Papa était originaire de Sommentier et de La Magne. Notre grand-père s’appelait Honoré, d’où notre surnom de «Ceux à Honoré au Curial». Ce mot patois signifiait curial (dans l’ancien temps, ce titre était donné à un employé municipal, un secrétaire communal, probablement).
Dans sa jeunesse, papa avait fait un stage à la Villa St-Jean à Fribourg, sans doute comme employé de maison. Il y avait appris les bons usages. Ainsi, lorsqu’il n’avait pas bien entendu quelqu’un, il ne disait pas «Comment ?» ou «Quoi ?» mais «Plaît-il ?».
Papa s’était installé à Pra Motta en mars 1928, quinze jours avant ma naissance. Tous mes aînés sont nés à Besencens où papa exploitait un domaine limitrophe du canton de Vaud. Il a débuté bien durement en pays glânois, puisque la crise commençait de sévir ; ce mot «crise», je m’en souviens, on l’entendait souvent dans la bouche de papa, sans trop savoir ce qu’il signifiait vraiment. Papa devait nous dire à l’époque : «On va bientôt pouvoir mettre la clef sur la porte !». Dans mon imagination d’enfant, je voyais une grosse clef suspendue à la porte devant la maison signifiant la fin de tous les espoirs ! Il faut relever une très noble qualité de papa : jamais un gros mot ou un juron ne sortait de sa bouche, ni aucune médisance. Quel bel exemple !

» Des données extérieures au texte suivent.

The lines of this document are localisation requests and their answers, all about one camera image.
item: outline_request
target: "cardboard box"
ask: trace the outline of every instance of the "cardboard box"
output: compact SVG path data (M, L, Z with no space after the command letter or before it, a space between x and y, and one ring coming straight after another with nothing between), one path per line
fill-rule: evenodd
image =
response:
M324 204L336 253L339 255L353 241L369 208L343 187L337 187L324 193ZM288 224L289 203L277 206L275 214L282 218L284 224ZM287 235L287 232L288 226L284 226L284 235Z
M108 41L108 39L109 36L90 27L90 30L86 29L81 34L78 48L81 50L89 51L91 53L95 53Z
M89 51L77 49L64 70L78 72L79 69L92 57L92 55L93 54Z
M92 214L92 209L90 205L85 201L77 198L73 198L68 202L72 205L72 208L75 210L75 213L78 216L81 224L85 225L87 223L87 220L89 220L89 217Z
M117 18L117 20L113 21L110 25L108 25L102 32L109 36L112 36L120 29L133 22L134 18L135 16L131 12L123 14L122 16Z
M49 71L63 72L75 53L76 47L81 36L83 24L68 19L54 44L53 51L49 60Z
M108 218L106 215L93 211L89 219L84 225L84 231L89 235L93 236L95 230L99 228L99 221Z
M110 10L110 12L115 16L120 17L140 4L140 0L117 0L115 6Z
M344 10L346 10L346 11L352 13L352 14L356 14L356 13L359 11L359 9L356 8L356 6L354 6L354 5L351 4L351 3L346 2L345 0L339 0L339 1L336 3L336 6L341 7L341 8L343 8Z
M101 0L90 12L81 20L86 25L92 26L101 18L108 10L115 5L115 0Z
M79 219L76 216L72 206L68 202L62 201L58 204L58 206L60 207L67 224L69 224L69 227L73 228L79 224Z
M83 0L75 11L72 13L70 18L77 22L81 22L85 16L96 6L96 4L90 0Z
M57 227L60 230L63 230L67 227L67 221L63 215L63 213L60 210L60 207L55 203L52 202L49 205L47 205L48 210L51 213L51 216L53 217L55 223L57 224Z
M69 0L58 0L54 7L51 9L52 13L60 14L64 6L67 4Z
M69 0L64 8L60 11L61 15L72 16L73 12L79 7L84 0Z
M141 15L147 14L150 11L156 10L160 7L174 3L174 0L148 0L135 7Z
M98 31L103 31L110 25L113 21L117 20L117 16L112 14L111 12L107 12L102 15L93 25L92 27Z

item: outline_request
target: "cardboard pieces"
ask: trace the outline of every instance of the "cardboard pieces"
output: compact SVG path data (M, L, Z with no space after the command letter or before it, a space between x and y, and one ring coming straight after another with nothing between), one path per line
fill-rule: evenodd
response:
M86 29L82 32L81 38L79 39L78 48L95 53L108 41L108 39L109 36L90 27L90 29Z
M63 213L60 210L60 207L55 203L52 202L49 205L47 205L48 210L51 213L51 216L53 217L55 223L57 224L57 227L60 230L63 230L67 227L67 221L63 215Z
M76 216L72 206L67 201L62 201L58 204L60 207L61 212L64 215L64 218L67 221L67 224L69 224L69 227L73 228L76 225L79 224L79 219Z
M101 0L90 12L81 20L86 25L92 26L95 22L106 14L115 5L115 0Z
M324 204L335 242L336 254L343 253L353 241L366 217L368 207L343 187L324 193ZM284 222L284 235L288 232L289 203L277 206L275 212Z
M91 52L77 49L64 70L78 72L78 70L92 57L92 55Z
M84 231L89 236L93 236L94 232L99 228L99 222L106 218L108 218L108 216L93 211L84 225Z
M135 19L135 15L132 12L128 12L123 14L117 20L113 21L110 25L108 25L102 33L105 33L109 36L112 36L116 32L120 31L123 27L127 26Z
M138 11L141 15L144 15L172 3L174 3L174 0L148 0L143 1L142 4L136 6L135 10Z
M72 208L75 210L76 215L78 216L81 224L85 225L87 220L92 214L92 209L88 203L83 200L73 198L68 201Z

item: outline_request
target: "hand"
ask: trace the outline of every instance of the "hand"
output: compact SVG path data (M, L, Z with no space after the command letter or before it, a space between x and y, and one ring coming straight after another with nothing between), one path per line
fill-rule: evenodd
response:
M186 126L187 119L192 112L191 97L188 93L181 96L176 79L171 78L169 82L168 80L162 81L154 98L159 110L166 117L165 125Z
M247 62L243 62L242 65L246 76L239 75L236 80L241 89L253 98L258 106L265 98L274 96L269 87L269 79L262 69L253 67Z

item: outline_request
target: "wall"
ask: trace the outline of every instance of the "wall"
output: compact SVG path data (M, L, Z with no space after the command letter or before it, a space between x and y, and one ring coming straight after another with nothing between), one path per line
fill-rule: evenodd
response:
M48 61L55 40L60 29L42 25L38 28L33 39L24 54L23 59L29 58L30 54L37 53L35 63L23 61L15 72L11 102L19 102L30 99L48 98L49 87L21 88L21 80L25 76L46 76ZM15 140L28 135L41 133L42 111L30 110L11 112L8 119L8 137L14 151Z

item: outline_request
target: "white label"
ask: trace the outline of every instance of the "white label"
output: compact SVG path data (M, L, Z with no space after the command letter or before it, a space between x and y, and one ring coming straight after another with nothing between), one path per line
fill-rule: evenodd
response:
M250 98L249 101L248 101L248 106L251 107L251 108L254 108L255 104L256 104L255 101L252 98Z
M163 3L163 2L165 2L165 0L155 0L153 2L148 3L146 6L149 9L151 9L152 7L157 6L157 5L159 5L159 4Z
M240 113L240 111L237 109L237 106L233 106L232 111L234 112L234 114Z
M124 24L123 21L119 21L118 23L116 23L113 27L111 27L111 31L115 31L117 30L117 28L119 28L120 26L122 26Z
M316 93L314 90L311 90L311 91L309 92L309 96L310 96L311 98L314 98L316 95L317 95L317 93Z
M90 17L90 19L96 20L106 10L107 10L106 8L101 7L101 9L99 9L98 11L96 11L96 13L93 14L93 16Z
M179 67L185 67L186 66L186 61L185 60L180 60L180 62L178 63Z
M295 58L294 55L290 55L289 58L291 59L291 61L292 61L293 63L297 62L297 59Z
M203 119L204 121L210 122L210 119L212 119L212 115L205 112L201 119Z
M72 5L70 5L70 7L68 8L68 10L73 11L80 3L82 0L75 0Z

Maman, Augustine Bossel, était native de Besencens, en Veveyse. Couturière, dans sa jeunesse elle allait de maison en maison, emportant à bout de bras sa lourde machine à coudre à main dans son coffre de bois. Elle était donc capable de nous coudre tous nos vêtements, des pantalons de garçon à nos robes de fille, puisqu’elle était «tailleuse pour hommes et femmes». Plus tard, Maria a pris la relève ; elle avait appris le métier de couturière chez Mlle L’H. à Romont. Lorsque Maria cousait, je me souviens qu’une de nos obligations consistait à récupérer chaque soir les bouts de faufil et les épingles qui traînaient sur le plancher brut de la chambre.